Tomoyo virou a gema do seu báculo para as patas de Spinnel, e ali começaram a aparecer faixas. As faixas foram se enrolando nas patas do guardião, cada vez mais forte, mais forte, mais forte e mais forte. Tomoyo não queria machucar Suppi, mas tinha de fazê-lo bem feito, senão as faixas seriam destruídas facilmente. Porém, ela esqueceu-se que eram mágicas. Bastava desejar que não se soltassem. A vontade dela contra a de um guardião bêbado. Não se precisava de muita esperteza para saber quem ganharia.
As faixas não se soltaram, e Eriol aprovou. Entendo o plano de Tomoyo, com um estalido, a grande boca de Suppi se fechou, como que grudada.
- O que fez, Mestre Eriol?
- Apenas colei a boca dele com algo. Ele não vai reclamar.
- E o que é?
Eriol sorriu inocentemente:
- Doces. Alguns grudam muito bem.
Tomoyo e Ruby Moon tiveram um acesso de risos, mas que logo foram silenciados.
Depois, com muita paciência, colocaram as linhas outra vez no corpo do animal. Ele se contorcia e protestava, mas não obtinha sucesso nenhum em se soltar. Meio desengonçado, passou pela grande varanda de Tomoyo, flutuando na frente de sua sacada. Ruby passou logo depois, controlando o guardião.
Eriol voltou-se para Tomoyo:
- Muito obrigado pelo aviso, Tomoyo.
- Disponha. E devo desculpas por ligar tão tarde.

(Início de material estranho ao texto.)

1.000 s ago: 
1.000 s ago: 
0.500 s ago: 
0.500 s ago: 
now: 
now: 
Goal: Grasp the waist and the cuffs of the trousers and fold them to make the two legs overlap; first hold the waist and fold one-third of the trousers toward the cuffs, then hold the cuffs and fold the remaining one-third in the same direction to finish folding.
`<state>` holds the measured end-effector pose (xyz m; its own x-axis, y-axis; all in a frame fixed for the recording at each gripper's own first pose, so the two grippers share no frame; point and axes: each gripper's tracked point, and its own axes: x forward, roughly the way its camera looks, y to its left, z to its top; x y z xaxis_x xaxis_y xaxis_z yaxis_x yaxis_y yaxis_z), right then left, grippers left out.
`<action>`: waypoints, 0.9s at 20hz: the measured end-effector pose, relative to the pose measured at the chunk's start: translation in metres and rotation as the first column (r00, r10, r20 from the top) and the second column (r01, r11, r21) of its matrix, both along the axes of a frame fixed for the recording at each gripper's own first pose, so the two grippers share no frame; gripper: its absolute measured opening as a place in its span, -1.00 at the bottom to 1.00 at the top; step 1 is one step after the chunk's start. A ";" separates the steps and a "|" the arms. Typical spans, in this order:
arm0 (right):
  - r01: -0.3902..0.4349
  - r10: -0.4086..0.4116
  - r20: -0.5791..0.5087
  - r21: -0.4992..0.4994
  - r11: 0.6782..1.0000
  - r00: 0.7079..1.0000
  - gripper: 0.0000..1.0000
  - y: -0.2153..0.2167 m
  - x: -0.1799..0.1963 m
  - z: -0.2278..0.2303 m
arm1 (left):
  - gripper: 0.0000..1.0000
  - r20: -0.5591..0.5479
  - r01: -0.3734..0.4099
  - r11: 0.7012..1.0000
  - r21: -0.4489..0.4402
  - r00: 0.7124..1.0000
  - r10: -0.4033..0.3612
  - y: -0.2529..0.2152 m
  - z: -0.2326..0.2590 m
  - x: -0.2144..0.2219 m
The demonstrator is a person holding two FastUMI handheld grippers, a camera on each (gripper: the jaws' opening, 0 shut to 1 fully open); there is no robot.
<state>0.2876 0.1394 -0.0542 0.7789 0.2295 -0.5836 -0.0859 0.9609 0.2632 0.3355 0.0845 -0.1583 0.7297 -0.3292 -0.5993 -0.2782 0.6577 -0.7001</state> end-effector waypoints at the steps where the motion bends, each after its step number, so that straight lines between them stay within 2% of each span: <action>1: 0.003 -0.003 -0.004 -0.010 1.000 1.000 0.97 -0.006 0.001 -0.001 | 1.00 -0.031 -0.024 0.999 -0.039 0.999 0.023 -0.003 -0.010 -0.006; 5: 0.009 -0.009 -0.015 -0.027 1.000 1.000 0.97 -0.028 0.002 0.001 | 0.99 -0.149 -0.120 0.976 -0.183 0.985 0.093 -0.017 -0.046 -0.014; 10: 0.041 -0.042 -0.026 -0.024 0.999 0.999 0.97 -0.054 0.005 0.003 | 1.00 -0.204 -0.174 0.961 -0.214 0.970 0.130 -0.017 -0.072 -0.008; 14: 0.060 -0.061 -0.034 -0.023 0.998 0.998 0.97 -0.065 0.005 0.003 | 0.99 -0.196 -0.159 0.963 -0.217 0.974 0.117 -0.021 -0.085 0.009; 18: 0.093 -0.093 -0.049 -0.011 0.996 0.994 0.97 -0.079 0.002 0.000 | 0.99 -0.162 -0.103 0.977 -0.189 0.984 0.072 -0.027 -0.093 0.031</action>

- Não, não deve desculpas. Vou acompanhar os dois até minha casa e volto aqui para consertar os estragos. Será que posso sair normalmente?
Ela riu:
- Claro, claro.
Tomoyo desceu as escadas e abriu a porta para Eriol. Desligou o sistema de segurança noturno, muito eficaz, e ele se foi. Voltou a ligá-lo; era bom que o último modelo de sistemas de segurança não cogitavam sequer a possibilidade de alguém entrar voando. Ela ouviu Eriol bronquear com Ruby sobre como não era educado forçar Spinnel a dar cambalhotas no ar, e depois a voz sumiu.
Tomoyo subiu as escadas correndo, e trocou de roupa rapidamente, além de pentear os cabelos. Quando saiu do banheiro, ouviu um barulho no pedaço do vidro da varanda que ainda restava:
- Posso entrar?
- Claro que pode.
Eriol atravessou para o quarto de Tomoyo, passando por cima dos cacos de vidro com extremo cuidado. Tinha penteado os cabelos naquele ínterim. Caminhou até a porta e abriu. O círculo ali formado era suficientemente grande em seu diâmetro para que Eriol colocasse sua cabeça do outro lado. Tomoyo deu a volta e ajoelhou-se do lado oposto da porta, virada para Eriol.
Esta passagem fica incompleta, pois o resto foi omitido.